• [RECORD EXTRACTS]

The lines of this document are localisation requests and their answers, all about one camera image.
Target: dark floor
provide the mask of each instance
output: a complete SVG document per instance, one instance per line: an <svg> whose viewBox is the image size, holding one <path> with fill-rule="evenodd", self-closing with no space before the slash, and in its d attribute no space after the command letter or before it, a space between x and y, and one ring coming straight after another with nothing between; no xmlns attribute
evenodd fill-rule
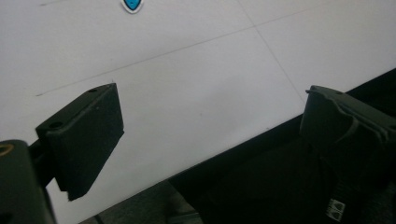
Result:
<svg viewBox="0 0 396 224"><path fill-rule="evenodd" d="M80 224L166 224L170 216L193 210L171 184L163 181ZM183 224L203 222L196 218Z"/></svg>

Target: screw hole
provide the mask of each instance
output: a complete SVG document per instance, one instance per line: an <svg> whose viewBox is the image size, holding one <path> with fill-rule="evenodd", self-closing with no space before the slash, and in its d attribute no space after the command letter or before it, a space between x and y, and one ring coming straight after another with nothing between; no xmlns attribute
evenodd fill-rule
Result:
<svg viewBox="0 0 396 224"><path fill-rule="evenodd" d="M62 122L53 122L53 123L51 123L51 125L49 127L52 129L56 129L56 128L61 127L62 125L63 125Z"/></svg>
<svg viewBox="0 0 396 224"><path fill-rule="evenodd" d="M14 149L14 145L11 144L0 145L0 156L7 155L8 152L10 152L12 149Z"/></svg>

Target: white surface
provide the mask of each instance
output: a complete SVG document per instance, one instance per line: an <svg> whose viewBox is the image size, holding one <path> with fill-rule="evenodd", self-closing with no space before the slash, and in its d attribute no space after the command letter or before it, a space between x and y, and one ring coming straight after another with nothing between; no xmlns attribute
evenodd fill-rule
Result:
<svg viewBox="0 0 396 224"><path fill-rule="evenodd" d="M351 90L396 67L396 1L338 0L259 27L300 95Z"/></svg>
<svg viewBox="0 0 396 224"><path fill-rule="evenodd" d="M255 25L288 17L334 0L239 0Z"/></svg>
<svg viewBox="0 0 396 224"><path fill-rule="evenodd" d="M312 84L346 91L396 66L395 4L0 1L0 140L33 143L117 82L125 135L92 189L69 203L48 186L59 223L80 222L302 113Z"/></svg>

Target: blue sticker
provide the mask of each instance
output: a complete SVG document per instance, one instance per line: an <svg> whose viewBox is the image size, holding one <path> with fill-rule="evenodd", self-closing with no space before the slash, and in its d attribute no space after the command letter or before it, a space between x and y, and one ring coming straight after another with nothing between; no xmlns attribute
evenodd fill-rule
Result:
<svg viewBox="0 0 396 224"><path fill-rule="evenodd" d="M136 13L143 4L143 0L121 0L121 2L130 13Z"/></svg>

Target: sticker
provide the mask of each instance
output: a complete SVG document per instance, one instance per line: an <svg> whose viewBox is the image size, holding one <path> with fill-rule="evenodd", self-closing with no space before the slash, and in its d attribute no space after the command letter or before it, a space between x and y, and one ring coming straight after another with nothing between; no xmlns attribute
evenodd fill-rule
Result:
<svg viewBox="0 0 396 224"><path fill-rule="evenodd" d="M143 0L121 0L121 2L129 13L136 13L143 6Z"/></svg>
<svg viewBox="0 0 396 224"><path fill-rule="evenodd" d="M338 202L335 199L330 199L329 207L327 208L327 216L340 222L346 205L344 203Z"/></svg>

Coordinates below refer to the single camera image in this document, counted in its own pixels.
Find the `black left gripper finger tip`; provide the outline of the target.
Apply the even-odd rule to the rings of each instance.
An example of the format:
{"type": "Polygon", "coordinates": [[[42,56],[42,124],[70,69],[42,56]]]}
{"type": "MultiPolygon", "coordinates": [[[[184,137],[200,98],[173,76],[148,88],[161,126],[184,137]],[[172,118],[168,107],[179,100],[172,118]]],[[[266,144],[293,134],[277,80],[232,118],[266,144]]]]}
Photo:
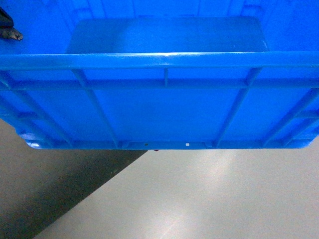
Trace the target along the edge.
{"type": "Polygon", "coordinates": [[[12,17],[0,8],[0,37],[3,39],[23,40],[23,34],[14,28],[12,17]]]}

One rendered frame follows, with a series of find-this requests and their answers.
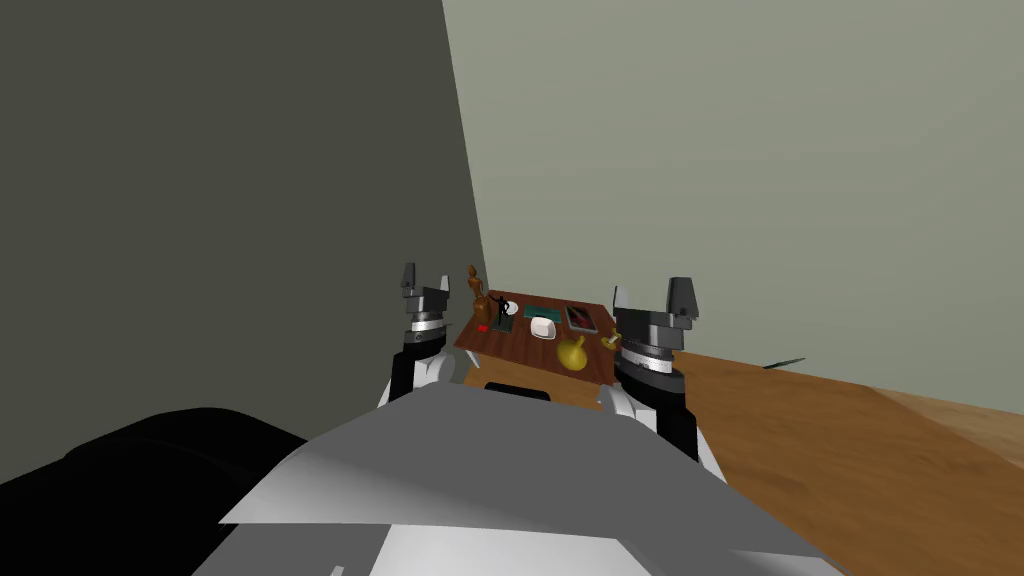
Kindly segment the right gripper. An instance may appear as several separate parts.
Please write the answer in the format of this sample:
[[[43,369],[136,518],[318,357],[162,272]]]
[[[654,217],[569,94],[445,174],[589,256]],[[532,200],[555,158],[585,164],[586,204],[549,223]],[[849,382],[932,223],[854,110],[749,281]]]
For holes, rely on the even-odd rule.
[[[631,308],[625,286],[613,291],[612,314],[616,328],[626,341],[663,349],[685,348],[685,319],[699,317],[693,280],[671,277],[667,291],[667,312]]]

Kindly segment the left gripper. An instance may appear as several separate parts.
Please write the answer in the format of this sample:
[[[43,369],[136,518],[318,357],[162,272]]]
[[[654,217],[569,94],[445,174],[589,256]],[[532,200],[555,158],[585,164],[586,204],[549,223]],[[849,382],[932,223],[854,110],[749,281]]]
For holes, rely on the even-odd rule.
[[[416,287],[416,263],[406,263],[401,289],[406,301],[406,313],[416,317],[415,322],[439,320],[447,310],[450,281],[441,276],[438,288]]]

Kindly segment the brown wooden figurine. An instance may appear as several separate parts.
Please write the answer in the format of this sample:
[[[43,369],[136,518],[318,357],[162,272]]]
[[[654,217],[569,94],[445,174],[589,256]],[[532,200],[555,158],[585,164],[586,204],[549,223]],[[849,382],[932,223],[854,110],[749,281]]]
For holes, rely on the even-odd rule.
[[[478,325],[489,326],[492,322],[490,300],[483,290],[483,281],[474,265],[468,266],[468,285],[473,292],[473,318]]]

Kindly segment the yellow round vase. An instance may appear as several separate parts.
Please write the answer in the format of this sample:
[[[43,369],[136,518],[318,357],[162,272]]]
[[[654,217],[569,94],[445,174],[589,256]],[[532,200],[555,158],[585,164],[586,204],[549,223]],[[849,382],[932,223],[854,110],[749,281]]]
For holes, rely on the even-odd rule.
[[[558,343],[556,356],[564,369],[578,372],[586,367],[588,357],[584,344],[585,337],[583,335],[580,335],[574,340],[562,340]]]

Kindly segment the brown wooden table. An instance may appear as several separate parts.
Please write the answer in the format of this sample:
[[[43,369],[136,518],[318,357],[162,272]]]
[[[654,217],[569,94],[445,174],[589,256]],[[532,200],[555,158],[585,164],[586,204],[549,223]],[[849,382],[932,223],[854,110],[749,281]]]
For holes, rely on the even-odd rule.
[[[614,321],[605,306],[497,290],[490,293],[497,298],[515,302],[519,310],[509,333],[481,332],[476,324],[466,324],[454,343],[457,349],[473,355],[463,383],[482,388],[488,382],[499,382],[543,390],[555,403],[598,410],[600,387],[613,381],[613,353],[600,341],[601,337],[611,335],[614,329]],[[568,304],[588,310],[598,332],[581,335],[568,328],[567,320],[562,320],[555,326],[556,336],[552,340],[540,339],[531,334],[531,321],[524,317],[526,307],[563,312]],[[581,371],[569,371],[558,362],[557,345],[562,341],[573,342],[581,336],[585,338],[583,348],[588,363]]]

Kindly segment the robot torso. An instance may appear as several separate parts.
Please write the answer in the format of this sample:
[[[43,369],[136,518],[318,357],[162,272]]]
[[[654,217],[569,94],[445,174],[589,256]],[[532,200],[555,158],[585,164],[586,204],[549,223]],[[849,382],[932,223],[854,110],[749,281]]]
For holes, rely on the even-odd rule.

• [BRIEF]
From the first line to the last, repeat the records exactly, leaving out the pictures.

• [RESPONSE BOX]
The lines of this document are localisation requests and their answers, all about one camera image.
Target: dark floor
provide the mask of each instance
output: a complete SVG document per instance, one instance per line: an <svg> whose viewBox is the image size, holding one <path> with fill-rule="evenodd", self-closing with no space before the slash, and in its d attribute no space after the command letter or before it, a space between x and y, and one ring coming straight after another with nothing between; no xmlns attribute
evenodd fill-rule
Result:
<svg viewBox="0 0 396 224"><path fill-rule="evenodd" d="M80 224L166 224L170 216L193 210L171 184L163 181ZM183 224L203 222L196 218Z"/></svg>

Target: screw hole
provide the mask of each instance
output: a complete SVG document per instance, one instance per line: an <svg> whose viewBox is the image size, holding one <path> with fill-rule="evenodd", self-closing with no space before the slash, and in its d attribute no space after the command letter or before it, a space between x and y, and one ring coming straight after another with nothing between; no xmlns attribute
evenodd fill-rule
Result:
<svg viewBox="0 0 396 224"><path fill-rule="evenodd" d="M62 122L53 122L53 123L51 123L51 125L49 127L52 129L56 129L56 128L61 127L62 125L63 125Z"/></svg>
<svg viewBox="0 0 396 224"><path fill-rule="evenodd" d="M14 149L14 145L11 144L0 145L0 156L7 155L8 152L10 152L12 149Z"/></svg>

Target: white surface
provide the mask of each instance
output: a complete SVG document per instance, one instance per line: an <svg> whose viewBox is the image size, holding one <path> with fill-rule="evenodd", self-closing with no space before the slash, and in its d attribute no space after the command letter or before it, a space between x and y, and one ring coming straight after another with nothing between; no xmlns attribute
evenodd fill-rule
Result:
<svg viewBox="0 0 396 224"><path fill-rule="evenodd" d="M351 90L396 67L396 1L338 0L259 27L300 95Z"/></svg>
<svg viewBox="0 0 396 224"><path fill-rule="evenodd" d="M255 25L288 17L334 0L239 0Z"/></svg>
<svg viewBox="0 0 396 224"><path fill-rule="evenodd" d="M312 84L346 91L396 66L395 4L0 1L0 140L33 143L117 82L125 135L92 189L69 203L48 186L59 223L80 222L302 113Z"/></svg>

Target: blue sticker
provide the mask of each instance
output: a complete SVG document per instance, one instance per line: an <svg> whose viewBox is the image size, holding one <path> with fill-rule="evenodd", self-closing with no space before the slash, and in its d attribute no space after the command letter or before it, a space between x and y, and one ring coming straight after another with nothing between; no xmlns attribute
evenodd fill-rule
Result:
<svg viewBox="0 0 396 224"><path fill-rule="evenodd" d="M136 13L143 4L143 0L121 0L121 2L130 13Z"/></svg>

Target: sticker
provide the mask of each instance
output: a complete SVG document per instance, one instance per line: an <svg> whose viewBox is the image size, holding one <path> with fill-rule="evenodd", self-closing with no space before the slash, and in its d attribute no space after the command letter or before it, a space between x and y, and one ring coming straight after another with nothing between; no xmlns attribute
evenodd fill-rule
Result:
<svg viewBox="0 0 396 224"><path fill-rule="evenodd" d="M143 0L121 0L121 2L129 13L136 13L143 6Z"/></svg>
<svg viewBox="0 0 396 224"><path fill-rule="evenodd" d="M338 202L335 199L330 199L329 207L327 208L327 216L340 222L346 205L344 203Z"/></svg>

Coordinates below refer to the single camera image in this document, counted in its own pixels.
Find the `black left gripper finger tip`; provide the outline of the target.
Apply the even-odd rule to the rings of each instance.
An example of the format:
{"type": "Polygon", "coordinates": [[[42,56],[42,124],[70,69],[42,56]]]}
{"type": "MultiPolygon", "coordinates": [[[[184,137],[200,98],[173,76],[148,88],[161,126],[184,137]],[[172,118],[168,107],[179,100],[172,118]]],[[[266,144],[293,134],[277,80],[232,118],[266,144]]]]}
Photo:
Trace the target along the edge.
{"type": "Polygon", "coordinates": [[[12,17],[0,8],[0,37],[3,39],[23,40],[23,34],[14,28],[12,17]]]}

One rendered frame follows, with a series of find-this requests and their answers.
Kindly segment the right gripper. An instance may appear as several separate parts.
Please write the answer in the format of this sample:
[[[43,369],[136,518],[318,357],[162,272]]]
[[[654,217],[569,94],[445,174],[589,256]],[[532,200],[555,158],[585,164],[586,204],[549,223]],[[849,382],[932,223],[854,110],[749,281]]]
For holes, rely on the even-odd rule.
[[[631,308],[625,286],[613,291],[612,314],[616,328],[626,341],[663,349],[685,348],[685,319],[699,317],[693,280],[671,277],[667,291],[667,312]]]

Kindly segment the left gripper. An instance may appear as several separate parts.
Please write the answer in the format of this sample:
[[[43,369],[136,518],[318,357],[162,272]]]
[[[654,217],[569,94],[445,174],[589,256]],[[532,200],[555,158],[585,164],[586,204],[549,223]],[[849,382],[932,223],[854,110],[749,281]]]
For holes, rely on the even-odd rule.
[[[416,287],[416,263],[406,263],[401,289],[406,301],[406,313],[416,317],[415,322],[439,320],[447,310],[450,281],[441,276],[438,288]]]

Kindly segment the brown wooden figurine. An instance may appear as several separate parts.
Please write the answer in the format of this sample:
[[[43,369],[136,518],[318,357],[162,272]]]
[[[654,217],[569,94],[445,174],[589,256]],[[532,200],[555,158],[585,164],[586,204],[549,223]],[[849,382],[932,223],[854,110],[749,281]]]
For holes, rely on the even-odd rule.
[[[478,325],[489,326],[492,322],[490,300],[483,290],[483,281],[474,265],[468,266],[468,285],[473,292],[473,318]]]

Kindly segment the yellow round vase. An instance may appear as several separate parts.
Please write the answer in the format of this sample:
[[[43,369],[136,518],[318,357],[162,272]]]
[[[654,217],[569,94],[445,174],[589,256]],[[532,200],[555,158],[585,164],[586,204],[549,223]],[[849,382],[932,223],[854,110],[749,281]]]
For holes, rely on the even-odd rule.
[[[558,343],[556,356],[564,369],[578,372],[586,367],[588,357],[584,344],[585,337],[583,335],[580,335],[574,340],[562,340]]]

Kindly segment the brown wooden table. An instance may appear as several separate parts.
Please write the answer in the format of this sample:
[[[43,369],[136,518],[318,357],[162,272]]]
[[[654,217],[569,94],[445,174],[589,256]],[[532,200],[555,158],[585,164],[586,204],[549,223]],[[849,382],[932,223],[854,110],[749,281]]]
For holes, rely on the even-odd rule.
[[[614,321],[605,306],[497,290],[490,293],[497,298],[515,302],[519,310],[509,333],[481,332],[476,324],[466,324],[454,343],[457,349],[473,355],[463,383],[482,388],[488,382],[499,382],[543,390],[555,403],[598,410],[600,387],[613,381],[613,353],[600,341],[601,337],[611,335],[614,329]],[[568,304],[588,310],[598,332],[581,335],[568,328],[567,320],[562,320],[555,326],[556,336],[552,340],[540,339],[531,334],[531,321],[524,317],[526,307],[563,312]],[[581,371],[569,371],[558,362],[557,345],[562,341],[573,342],[581,336],[585,338],[583,348],[588,363]]]

Kindly segment the robot torso. An instance may appear as several separate parts.
Please write the answer in the format of this sample:
[[[43,369],[136,518],[318,357],[162,272]]]
[[[654,217],[569,94],[445,174],[589,256]],[[532,200],[555,158],[585,164],[586,204],[549,223]],[[849,382],[932,223],[854,110],[749,281]]]
For holes, rely on the even-odd rule.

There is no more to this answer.